With the ECRI index pointing lower, an index that has quite accurately correlated with previous recessions, and with budget cuts and austerity measures being enacted across Europe (most recently Britain), we may very well be headed for another recession. This doesn’t bode well for higher education, of course, and especially the humanities which has seen its relevance decline in an environment where measurable (primarily economic) benefits reign supreme. The recent controversy and outcry over the closing of the philosophy program at Middlesex is symptomatic of the current thinking among administrators. So if we are heading for a double dip things may only get worse, and with there being very little political will for ‘spending’ the austerity measures will likely make matters worse rather than better, as Krugman has argued repeatedly. So if there is a double dip recession there will likely be a resurgence as well of the heated debate between having another stimulus or allowing for, as Schumpeter argued and as much of the Austrian school seconds, the creative destruction that sweeps away the inefficiencies and weaknesses in the economy so that it can rebuild on a more solid footing.

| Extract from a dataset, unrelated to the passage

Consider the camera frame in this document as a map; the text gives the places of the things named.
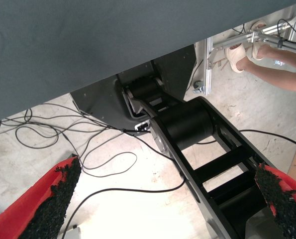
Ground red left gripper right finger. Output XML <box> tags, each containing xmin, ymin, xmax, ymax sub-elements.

One thing that is not likely to be debated, however, is the faith in the self-regulating market. Even Krugman is secure in this faith. As one who thought the financial crisis of 2008 might lead to an undoing of the neoliberal faith, government bailouts have if anything heightened the sense that the government is to blame and that if its spending isn’t reduced the market will be ultimately undone as a consequence of the collapse of credit (as is the fear in Europe).

It might be helpful to return to Hume. As Hume was writing his famous essay, “On the Jealousy of Trade,” Hume noted that ‘Nothing is more usual, among states which have made some advances in commerce, than to look on the progress of their neighbors with a suspicious eye.’ In short, the mercantile system was the norm. Similarly, we could equally argue that today nothing is more usual, among states and the public in general, than to have faith in the self-regulating market and to look upon government with a suspicious eye. Hume opposes the dominant view of the time and asserts, as an alternative view, that ‘the increase of riches and commerce in any one nation, instead of hurting, commonly promotes the riches and commerce of all its neighbors.’ The question, then, is what will replace the faith in self-regulating markets. The subtitle to Mark Fisher’s recent book, Capitalist Realism, asks the same question: ‘is there no alternative?’; and the title of his first chapter drives the point home: ‘it’s easier to imagine the end of the world than the end of capitalism.’ Hume had a ready alternative, and Adam Smith, in many ways Hume’s intellectual heir on economic matters, legitimized this alternative. Do we have a ready alternative? I don’t have a ready answer to this question, but it does seem that the declining value of the humanities, and philosophy in particular, within the contemporary scene only undermines our capacity to answer this question. How can there be this generation’s Hume if Hume, and the philosophy that was his passion, isn’t deemed worthy of teaching to this generation?